Tribuna do Leitor

O Brasil ainda tem jeito?

Cicero Scarpelli
| Tempo de leitura: 2 min

O governo não percebe que as contas não fecham por causa dos altíssimos salários dos servidores (principalmente das estatais): deputados, senadores, ministros etc? O povo não tem mais de onde tirar para pagar essa fatura. Urgem as reformas administrativas, tributárias e política, para reduzir o excesso de funcionários e parlamentares.

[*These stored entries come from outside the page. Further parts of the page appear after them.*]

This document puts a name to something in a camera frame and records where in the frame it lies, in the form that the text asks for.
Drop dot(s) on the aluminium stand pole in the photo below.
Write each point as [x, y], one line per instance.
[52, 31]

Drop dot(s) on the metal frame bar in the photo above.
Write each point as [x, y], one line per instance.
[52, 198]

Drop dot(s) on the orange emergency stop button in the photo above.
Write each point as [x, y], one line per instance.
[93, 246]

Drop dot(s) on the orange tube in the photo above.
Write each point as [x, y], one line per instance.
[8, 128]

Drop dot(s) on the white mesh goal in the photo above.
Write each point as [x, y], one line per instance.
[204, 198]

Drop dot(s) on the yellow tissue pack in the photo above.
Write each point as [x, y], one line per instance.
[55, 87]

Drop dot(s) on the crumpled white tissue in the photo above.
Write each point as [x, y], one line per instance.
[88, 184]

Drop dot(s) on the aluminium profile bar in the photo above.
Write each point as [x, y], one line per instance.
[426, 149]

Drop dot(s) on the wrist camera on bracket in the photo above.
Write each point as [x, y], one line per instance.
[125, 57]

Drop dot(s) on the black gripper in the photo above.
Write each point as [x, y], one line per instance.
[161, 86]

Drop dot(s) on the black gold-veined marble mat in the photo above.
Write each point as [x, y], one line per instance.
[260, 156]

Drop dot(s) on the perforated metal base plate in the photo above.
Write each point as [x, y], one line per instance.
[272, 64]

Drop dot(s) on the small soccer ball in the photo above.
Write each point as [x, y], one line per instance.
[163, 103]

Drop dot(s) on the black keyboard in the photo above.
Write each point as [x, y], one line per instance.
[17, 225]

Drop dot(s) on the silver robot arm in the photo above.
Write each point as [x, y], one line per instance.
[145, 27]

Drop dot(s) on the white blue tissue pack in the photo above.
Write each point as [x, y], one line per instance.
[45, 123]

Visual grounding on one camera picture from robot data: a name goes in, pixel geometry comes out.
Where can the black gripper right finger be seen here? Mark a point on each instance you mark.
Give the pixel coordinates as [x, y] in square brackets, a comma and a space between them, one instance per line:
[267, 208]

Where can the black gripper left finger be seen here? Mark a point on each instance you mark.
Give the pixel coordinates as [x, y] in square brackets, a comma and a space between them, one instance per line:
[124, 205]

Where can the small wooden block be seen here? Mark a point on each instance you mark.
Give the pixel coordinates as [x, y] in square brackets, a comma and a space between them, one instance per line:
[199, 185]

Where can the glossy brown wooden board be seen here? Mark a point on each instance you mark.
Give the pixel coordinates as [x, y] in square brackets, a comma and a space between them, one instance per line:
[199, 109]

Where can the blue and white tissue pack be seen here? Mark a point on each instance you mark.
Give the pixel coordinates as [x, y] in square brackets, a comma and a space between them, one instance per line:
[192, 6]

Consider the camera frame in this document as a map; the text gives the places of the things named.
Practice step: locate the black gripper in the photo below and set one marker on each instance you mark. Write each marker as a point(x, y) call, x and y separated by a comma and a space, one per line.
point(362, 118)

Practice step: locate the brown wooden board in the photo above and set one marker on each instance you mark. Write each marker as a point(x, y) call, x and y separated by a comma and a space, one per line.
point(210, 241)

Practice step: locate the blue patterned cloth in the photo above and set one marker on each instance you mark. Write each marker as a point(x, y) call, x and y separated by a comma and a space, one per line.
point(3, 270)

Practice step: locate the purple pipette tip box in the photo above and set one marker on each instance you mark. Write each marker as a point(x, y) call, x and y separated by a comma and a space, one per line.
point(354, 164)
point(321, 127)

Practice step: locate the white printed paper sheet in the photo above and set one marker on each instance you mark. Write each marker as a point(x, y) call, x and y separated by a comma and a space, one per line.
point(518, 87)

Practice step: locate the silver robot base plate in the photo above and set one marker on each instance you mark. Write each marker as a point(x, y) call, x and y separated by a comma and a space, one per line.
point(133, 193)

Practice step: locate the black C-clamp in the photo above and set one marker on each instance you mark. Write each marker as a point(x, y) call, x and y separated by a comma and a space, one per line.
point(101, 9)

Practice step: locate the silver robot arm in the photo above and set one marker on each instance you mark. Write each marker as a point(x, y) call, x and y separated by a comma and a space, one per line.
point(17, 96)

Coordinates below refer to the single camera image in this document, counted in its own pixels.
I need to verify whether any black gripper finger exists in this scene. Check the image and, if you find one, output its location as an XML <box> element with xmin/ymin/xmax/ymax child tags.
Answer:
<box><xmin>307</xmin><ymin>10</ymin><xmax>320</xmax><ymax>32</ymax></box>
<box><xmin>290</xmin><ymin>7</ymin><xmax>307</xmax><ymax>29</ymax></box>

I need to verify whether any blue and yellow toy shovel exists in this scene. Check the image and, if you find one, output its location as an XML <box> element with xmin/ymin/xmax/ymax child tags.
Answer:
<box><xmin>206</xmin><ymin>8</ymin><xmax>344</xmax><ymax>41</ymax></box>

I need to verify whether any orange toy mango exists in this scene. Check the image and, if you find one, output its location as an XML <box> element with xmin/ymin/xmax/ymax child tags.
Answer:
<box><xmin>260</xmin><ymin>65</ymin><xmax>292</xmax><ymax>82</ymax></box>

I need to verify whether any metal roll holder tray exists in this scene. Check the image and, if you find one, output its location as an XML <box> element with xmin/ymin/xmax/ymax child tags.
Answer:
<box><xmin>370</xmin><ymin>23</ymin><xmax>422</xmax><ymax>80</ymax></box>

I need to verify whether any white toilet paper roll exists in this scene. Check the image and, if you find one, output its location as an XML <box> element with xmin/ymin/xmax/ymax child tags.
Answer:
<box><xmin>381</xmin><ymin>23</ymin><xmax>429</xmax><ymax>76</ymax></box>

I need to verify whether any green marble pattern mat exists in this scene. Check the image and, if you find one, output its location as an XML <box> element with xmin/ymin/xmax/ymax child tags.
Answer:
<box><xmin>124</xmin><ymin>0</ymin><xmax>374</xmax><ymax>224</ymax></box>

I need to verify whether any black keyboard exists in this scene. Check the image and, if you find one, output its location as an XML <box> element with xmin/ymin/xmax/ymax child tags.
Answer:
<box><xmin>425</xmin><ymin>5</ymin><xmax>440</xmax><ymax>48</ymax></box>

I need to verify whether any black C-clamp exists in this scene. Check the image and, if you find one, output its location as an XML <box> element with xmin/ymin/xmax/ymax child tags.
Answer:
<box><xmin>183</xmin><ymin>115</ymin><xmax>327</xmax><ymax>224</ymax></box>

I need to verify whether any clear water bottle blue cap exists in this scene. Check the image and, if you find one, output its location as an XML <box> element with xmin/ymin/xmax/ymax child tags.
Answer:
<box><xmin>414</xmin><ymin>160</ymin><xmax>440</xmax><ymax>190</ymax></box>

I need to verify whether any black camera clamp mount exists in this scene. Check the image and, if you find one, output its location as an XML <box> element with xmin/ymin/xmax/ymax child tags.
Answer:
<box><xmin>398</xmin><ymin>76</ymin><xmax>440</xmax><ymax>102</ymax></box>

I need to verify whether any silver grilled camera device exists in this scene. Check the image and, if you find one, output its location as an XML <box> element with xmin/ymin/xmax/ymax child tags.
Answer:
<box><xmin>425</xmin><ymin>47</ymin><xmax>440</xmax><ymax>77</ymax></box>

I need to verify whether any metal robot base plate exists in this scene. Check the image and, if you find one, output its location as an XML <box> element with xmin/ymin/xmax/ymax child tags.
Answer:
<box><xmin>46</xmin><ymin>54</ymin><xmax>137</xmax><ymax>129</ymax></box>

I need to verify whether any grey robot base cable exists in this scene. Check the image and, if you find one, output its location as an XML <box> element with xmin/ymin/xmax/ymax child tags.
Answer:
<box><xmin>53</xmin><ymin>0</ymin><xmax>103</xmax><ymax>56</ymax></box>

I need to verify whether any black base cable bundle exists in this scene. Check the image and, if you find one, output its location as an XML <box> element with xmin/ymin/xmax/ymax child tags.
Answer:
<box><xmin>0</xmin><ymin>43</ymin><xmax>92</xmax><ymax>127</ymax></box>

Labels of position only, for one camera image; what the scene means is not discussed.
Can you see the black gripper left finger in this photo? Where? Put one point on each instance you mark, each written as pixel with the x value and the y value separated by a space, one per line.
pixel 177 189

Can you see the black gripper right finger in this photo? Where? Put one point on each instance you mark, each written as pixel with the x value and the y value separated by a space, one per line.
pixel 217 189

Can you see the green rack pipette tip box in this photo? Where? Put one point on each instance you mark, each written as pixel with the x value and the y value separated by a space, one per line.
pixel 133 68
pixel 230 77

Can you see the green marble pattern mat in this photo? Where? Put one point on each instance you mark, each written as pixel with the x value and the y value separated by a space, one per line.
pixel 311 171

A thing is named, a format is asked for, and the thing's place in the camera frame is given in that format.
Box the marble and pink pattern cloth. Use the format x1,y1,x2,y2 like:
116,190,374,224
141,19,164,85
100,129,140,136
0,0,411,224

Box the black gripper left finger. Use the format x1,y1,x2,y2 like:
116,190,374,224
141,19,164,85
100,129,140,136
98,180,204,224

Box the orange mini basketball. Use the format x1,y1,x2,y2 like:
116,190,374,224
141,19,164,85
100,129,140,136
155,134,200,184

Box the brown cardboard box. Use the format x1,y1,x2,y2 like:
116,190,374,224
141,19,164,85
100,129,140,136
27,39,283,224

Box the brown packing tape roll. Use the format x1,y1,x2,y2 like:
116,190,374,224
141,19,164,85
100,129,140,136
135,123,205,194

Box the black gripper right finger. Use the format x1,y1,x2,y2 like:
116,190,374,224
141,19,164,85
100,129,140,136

Aproveitando o programa de demissão voluntária (PDV) dos funcionários públicos federais, o governo poderia ponderar a proposta do presidente da França, Emmanuel Macron, de reduzir em 50% o Congresso Nacional. A economia cobriria o déficit público por muitos anos. No Brasil, um senador tem direito a ter 50 assessores; um deputado tem direito a ter 25 assessores, conforme o Instituto Contas Abertas. O Congresso Nacional Brasileiro tem um gasto diário em 28 milhões de reais.

Realmente, o PDV promovido pelo Governo Federal deveria ser estendido à politicalha que sangra os cofres da nação. Mas pensando com a cabeça deles, por que perder tanta mordomia quando o prejuízo não sai do próprio bolso?

O nosso país tem jeito, sim. Se lermos o artigo "Um caso de cura de nossa doença", de Fernão Lara Mesquita, publicada no jornal "O Estado de São Paulo", 27/07, pág. 2, poderemos visualizar a saída. Basta seguir modelo norte-americano implantado pelo presidente Theodore Roosevelt, que teve início em 1902 com a inserção dos direitos de inciativa e referendo na Constituição dos EUA. Daí em diante, o projeto foi sendo moldado aos desejos dos eleitores e em 1911 foi incorporado o recall dos governantes, de funcionários públicos em geral e até mesmo de juízes, em caso de condutas indevidas.

Põe-se um ponto final nas mordomias nefastas da estabilidade do emprego público e dos mandatos políticos. Com essas mesmas medidas o Brasil acabaria com a má administração da RES pública, com os conchavos e escoadouros do dinheiro do povo e, assim, poderia voltar de uma por todas aos trilhos. Talvez até se tornasse amanhã uma cópia do que ocorreu nos EUA depois dessas reformas saneadoras.

Segundo Fernão Mesquita, tudo isso "reduziu drasticamente a corrupção e fez dos norte-americanos o povo mais rico e livre da história da humanidade".

Exemplo do Estado de são Paulo, que desde 2014, não reajustam os salários dos policiais militares, pelo menos o índice inflacionário inventando maquiagens como DEJEM, Bônus aos policiais que conseguem diminuir a criminalidade que atuam nas ruas com custo aproximadamente 110 milhões de reais e a maior cortina para não dar sequer um simples reajuste chamado "Atividade Delegada". Como ficam os inativos? O gestor estadual deve explicação ou prestar contas que desde 2014 não houve reajuste. Onde está o dinheiro?

Cartão vermelho para retirar do cargo os que se mostrarem incompetentes ou infiéis aos propósitos do seu eleitorado.